References → SparkX Access to Cloud Storage

Context

This content applies to 2024.1.x On-Premises installations.

The unified Spark version bundled with Incorta starting 2024.7.x has the required jars under this path /<incorta_installation_path>/IncortaNode/spark/jars.

Starting 2024.1.3, SparkX requires access to the Parquet files to enable the discovery of non-optimized tables via the Advanced SQLi. For Cloud installations and On-Premises installations on local servers, SparkX can automatically access Parquet files after configuring the Advanced SQLi. However, for On-Premises tenants that use a cloud storage file system, such as Azure, AWS, and Google Cloud Storage (GCS), you must manually set some additional configurations to allow SparkX access to Parquet files on these cloud storage services.

Note

These configurations are required to allow Incorta to monitor the queries run via the Advanced SQLi against tenants stored on these cloud storage services.

Restart all services

After setting the required configurations, you must restart all services, including the Loader, Analytics, and Advanced SQLi services.

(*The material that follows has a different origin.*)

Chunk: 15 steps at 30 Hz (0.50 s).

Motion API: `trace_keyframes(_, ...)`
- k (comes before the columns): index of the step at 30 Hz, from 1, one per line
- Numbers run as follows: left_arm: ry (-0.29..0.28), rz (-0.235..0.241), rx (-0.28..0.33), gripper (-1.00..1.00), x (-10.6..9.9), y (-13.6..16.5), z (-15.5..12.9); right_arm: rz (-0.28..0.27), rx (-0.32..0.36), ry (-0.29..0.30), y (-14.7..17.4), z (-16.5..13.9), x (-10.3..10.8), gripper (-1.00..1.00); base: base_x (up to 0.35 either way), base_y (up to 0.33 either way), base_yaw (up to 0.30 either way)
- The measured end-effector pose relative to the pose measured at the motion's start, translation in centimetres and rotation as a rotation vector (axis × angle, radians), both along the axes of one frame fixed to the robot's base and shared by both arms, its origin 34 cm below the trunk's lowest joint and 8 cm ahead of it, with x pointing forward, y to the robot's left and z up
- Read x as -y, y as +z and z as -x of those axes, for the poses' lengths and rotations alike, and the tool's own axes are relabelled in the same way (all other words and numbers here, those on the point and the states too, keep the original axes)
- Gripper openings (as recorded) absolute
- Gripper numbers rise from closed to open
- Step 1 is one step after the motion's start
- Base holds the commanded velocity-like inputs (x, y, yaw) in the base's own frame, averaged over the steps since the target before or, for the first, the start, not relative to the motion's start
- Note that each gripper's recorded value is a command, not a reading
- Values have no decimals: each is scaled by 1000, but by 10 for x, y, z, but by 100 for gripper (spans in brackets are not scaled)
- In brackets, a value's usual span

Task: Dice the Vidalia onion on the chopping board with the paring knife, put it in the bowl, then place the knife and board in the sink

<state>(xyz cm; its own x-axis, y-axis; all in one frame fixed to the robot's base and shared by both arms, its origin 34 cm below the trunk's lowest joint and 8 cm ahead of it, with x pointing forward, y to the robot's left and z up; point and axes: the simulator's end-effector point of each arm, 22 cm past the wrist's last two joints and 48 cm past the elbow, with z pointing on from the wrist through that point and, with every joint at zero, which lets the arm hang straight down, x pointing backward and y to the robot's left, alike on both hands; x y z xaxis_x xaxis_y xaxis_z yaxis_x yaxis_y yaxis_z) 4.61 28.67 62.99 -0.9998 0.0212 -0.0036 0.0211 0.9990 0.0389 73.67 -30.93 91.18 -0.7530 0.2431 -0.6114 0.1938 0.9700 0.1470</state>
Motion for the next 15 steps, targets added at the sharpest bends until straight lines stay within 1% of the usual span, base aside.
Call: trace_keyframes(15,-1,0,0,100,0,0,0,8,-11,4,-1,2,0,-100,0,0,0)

You must also restart SparkX by running the following commands: ./stopSparkX.sh and ./startSparkX.sh.

GCS configurations

Here are the steps required to allow SparkX to access Parquet files on Google Cloud Service:

  1. Copy the core-site.xml, from /<incorta_installation_path>/IncortaNode/runtime/lib/ for example, to /IncortaNode/sparkX/conf.
  2. Copy the gcs-connector-hadoop3-2.2.11-shaded.jar from the /IncortaNode/spark/jars directory to /IncortaNode/sparkX/custom-jars.
  3. Navigate to the following path: /<incorta_installation_path>/IncortaNode/kyuubi/services/<service_GUID>/conf/ and add the following configurations to kyuubi-defaults.conf:
    • spark.driver.extraClassPath=<incorta_installation_path>/IncortaNode/sparkX/custom-jars/*
    • spark.executor.extraClassPath=<incorta_installation_path>/IncortaNode/sparkX/custom-jars/*
  4. Restart the services.

Azure configurations

Here are the steps required to allow SparkX to access Parquet files on Microsoft Azure:

  1. Copy the core-site.xml, from /<incorta_installation_path>/IncortaNode/runtime/lib/ for example, to /IncortaNode/sparkX/conf.
  2. Copy the following .jar files from /IncortaNode/Spark/jars to /IncortaNode/sparkX/custom-jars:
    • azure-data-lake-store-sdk-2.3.9.jar
    • azure-keyvault-1.0.0.jar
    • azure-storage-7.0.1.jar
    • hadoop-azure-3.3.4.jar
    • hadoop-azure-datalake-3.3.4.jar
  3. Navigate to the following path: /<incorta_installation_path>/IncortaNode/kyuubi/services/<service_GUID>/conf/ and add the following configurations to kyuubi-defaults.conf:
    • spark.driver.extraClassPath=<incorta_installation_path>/IncortaNode/sparkX/custom-jars/*
    • spark.executor.extraClassPath=<incorta_installation_path>/IncortaNode/sparkX/custom-jars/*
  4. Restart the services.

AWS configurations

Here are the steps required to allow SparkX to access Parquet files on Amazon AWS:

  1. Copy the core-site.xml, from /<incorta_installation_path>/IncortaNode/runtime/lib/ for example, to /IncortaNode/sparkX/conf.
  2. Copy the following .jar files from /IncortaNode/Spark/jars to /IncortaNode/sparkX/custom-jars:
    • aws-java-sdk-1.12.262.jar
    • aws-java-sdk-core-1.12.262.jar
    • aws-java-sdk-dynamodb-1.12.262.jar
    • aws-java-sdk-s3-1.12.262.jar
    • hadoop-aws-3.3.4.jar
  3. Navigate to the following path: /<incorta_installation_path>/IncortaNode/kyuubi/services/<service_GUID>/conf/ and add the following configurations to kyuubi-defaults.conf:
    • spark.driver.extraClassPath=<incorta_installation_path>/IncortaNode/sparkX/custom-jars/*
    • spark.executor.extraClassPath=<incorta_installation_path>/IncortaNode/sparkX/custom-jars/*
  4. Restart the services.